If your application requires limits in Electromagnetic Interference (EMI) and/or Radio Frequency Interference (RFI), shielding may be required. Shielding may be needed to protect the environment from the device as well as protect the device from the environment.  All Flex offers several options for EMI/RFI shielding; the best option will depend on a number of factors including conductivity requirements, degree of flexing, and overall configuration.

Solid Copper

Solid Copper is the most common method of shielding. Solid copper shields increase the rigidity of the circuit, and should be included in thickness to bend radius ratios when designing a flex circuit. Copper shields can be put on one or both sides of the circuit and can also cover selective conductors.

Crosshatched Copper

A modified copper or silver shield that relieves much of the shield areas by the use of a pattern. Crosshatching helps the circuit retain its flexibility and can be put on one or both sides.

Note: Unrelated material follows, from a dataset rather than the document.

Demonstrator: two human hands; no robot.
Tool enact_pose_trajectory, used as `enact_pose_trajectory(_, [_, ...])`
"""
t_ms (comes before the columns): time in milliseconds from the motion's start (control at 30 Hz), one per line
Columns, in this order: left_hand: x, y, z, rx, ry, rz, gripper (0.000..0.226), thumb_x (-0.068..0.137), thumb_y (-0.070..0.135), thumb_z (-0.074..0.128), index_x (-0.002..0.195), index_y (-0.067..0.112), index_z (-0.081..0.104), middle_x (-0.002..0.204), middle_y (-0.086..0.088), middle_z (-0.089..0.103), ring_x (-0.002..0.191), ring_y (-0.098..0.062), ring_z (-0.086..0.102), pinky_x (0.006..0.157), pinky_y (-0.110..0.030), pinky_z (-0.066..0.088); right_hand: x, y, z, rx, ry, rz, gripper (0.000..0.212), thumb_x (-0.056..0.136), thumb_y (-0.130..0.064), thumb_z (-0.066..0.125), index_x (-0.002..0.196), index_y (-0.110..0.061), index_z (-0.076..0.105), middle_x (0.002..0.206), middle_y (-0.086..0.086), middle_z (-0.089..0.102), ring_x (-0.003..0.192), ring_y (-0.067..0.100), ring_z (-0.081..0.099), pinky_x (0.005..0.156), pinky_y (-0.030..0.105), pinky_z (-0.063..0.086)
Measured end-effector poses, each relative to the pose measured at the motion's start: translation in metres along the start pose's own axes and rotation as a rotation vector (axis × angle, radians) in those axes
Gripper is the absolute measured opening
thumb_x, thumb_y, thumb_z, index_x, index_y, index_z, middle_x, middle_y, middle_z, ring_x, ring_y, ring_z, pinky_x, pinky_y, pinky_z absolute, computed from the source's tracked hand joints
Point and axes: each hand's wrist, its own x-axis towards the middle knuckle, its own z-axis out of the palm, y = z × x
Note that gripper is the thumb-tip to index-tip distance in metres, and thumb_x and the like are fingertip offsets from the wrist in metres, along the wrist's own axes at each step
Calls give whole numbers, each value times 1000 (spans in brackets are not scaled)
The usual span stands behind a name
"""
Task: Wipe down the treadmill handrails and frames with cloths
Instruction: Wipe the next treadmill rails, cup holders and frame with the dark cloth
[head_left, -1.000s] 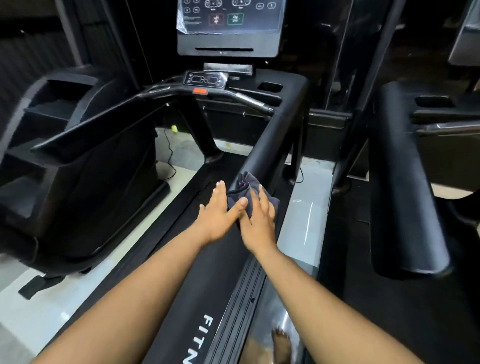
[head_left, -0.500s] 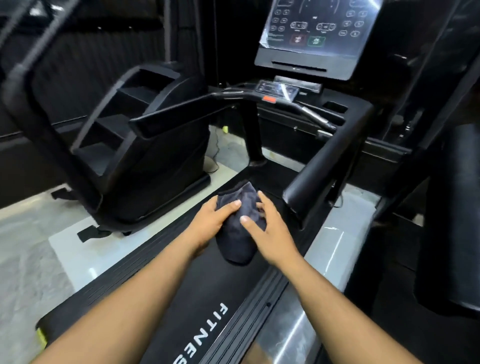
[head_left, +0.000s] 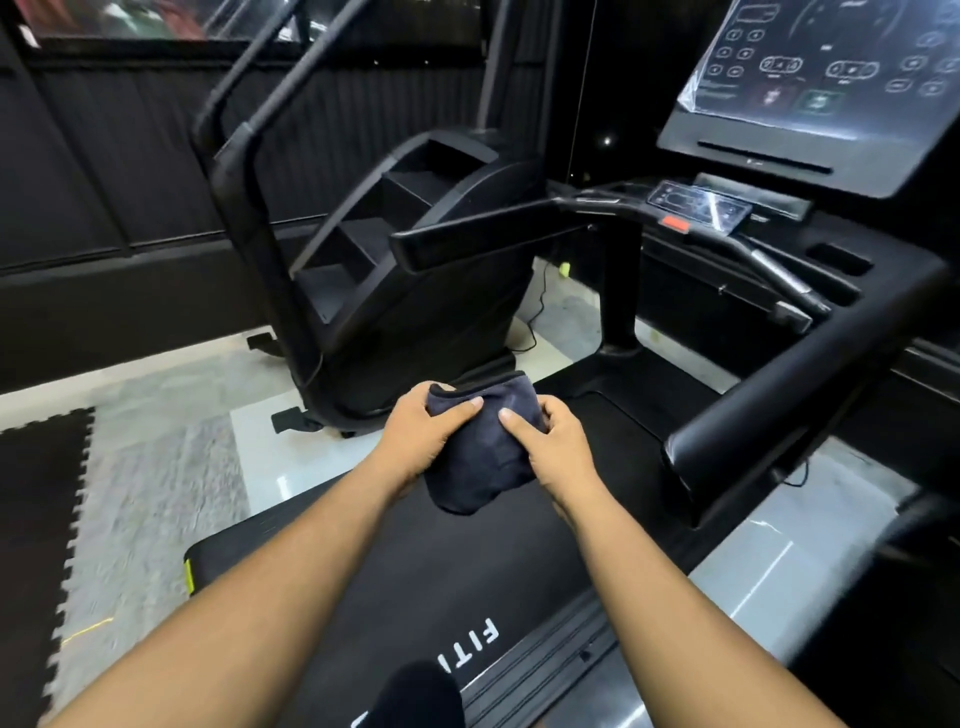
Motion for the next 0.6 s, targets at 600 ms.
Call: enact_pose_trajectory(600, [185,-55,-87,578,18,300,32,79,40,85,91,18,64,104,3,68,104,-21,61,87,-40,50,177,0,113,-139,153,-59,21,88,-39,76,90,-34,56,83,-13,66,75,-4,62,63,10,45])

Crosshatch shielding can also cover selective conductors.

Silver

Silver can be screen printed onto the surface of a flex circuit as a substitute for the copper shielding in some applications. Openings in the coverlay dielectric allow grounding contacts. Silver shielding is not recommended for a dynamic flexing application as it is more brittle than alternative materials. Silver can be a solid or crosshatched shield and can be put on one or both sides of the circuit.

Tatsuta 

Tatsuta is a metalized film with a conductive adhesive coating that is thermally bonded to the flexible circuit. Selective openings in the coverlay film allow the conductive adhesive to electrically contact the flex circuit. This creates a shielding layer by the contact between the metalized film and the ground traces. It can also cover selective conductors.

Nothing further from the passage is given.